> **TASK INSTRUCTIONS**: Pick out each line of the records in which the word "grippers" appears.

> **DATASET RECORDS**:
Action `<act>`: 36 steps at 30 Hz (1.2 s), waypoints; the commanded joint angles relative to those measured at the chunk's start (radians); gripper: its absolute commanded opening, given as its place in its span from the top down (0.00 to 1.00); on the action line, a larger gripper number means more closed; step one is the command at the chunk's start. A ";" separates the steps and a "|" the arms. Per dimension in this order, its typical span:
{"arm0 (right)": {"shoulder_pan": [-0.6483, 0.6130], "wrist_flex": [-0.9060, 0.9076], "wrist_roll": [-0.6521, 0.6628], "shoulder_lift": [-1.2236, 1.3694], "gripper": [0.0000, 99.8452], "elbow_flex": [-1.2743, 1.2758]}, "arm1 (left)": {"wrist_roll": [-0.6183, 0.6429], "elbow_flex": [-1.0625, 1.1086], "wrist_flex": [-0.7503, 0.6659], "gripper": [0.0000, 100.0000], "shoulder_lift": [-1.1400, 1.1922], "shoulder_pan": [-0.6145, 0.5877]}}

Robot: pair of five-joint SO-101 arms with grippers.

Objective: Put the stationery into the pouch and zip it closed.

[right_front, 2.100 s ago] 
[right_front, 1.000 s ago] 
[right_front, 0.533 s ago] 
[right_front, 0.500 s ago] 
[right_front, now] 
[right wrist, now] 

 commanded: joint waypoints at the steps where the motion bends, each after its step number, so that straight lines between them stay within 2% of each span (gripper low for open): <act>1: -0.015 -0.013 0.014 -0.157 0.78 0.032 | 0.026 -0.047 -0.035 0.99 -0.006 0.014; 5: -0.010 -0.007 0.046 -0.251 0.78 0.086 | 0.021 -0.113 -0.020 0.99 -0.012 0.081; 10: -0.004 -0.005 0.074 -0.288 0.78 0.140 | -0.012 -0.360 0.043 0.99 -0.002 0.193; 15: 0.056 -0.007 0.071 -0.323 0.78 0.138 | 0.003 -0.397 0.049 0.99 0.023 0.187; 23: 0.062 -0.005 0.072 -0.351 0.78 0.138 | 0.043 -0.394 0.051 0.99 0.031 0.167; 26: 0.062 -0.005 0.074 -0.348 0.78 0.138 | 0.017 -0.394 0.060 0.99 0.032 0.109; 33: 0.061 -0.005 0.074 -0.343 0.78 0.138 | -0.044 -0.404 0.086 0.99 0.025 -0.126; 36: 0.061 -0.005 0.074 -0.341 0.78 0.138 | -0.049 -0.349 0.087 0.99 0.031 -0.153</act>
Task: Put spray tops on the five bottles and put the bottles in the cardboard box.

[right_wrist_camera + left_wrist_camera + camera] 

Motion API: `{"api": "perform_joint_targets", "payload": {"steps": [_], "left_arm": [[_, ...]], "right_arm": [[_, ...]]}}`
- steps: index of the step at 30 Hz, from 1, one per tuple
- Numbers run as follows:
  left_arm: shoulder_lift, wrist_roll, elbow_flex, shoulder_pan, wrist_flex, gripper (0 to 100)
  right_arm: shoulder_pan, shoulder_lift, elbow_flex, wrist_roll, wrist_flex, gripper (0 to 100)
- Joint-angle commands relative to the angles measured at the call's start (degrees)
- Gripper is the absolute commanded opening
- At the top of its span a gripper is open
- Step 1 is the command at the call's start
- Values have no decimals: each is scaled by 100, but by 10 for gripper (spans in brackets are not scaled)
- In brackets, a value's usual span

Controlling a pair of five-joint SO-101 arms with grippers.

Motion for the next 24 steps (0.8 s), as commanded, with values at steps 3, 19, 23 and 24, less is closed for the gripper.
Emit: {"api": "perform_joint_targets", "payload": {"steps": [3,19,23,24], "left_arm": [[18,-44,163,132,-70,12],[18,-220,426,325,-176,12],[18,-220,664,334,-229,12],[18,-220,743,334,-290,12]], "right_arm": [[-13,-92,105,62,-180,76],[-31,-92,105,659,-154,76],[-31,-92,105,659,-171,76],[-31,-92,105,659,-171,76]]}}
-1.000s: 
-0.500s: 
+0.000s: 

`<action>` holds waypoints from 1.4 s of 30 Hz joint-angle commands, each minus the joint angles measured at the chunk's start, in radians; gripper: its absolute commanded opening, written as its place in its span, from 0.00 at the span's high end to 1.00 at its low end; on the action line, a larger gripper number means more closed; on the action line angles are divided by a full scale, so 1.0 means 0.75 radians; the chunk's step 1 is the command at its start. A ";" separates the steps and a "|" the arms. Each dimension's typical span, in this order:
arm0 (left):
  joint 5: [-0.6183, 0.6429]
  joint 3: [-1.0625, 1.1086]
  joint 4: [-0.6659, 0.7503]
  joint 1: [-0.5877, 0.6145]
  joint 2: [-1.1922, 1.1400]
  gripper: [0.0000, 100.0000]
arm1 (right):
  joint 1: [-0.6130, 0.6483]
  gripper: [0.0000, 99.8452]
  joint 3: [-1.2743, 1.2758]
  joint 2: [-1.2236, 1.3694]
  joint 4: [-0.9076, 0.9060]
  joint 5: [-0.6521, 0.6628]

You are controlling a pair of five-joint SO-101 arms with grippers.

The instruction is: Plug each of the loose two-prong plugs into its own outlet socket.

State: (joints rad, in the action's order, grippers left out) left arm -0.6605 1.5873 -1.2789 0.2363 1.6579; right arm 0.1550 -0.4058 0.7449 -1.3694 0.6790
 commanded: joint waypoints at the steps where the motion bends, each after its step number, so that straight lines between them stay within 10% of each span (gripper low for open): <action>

> **OUTPUT FOR THIS EXERCISE**:
Robot: pair of five-joint SO-101 arms with grippers.
Controlling a pair of five-joint SO-101 arms with grippers.
You are controlling a pair of five-joint SO-101 arms with grippers.
State: (joints rad, in the action's order, grippers left out) left arm -0.6605 1.5873 -1.2789 0.2363 1.6579; right arm 0.1550 -0.4058 0.7449 -1.3694 0.6790

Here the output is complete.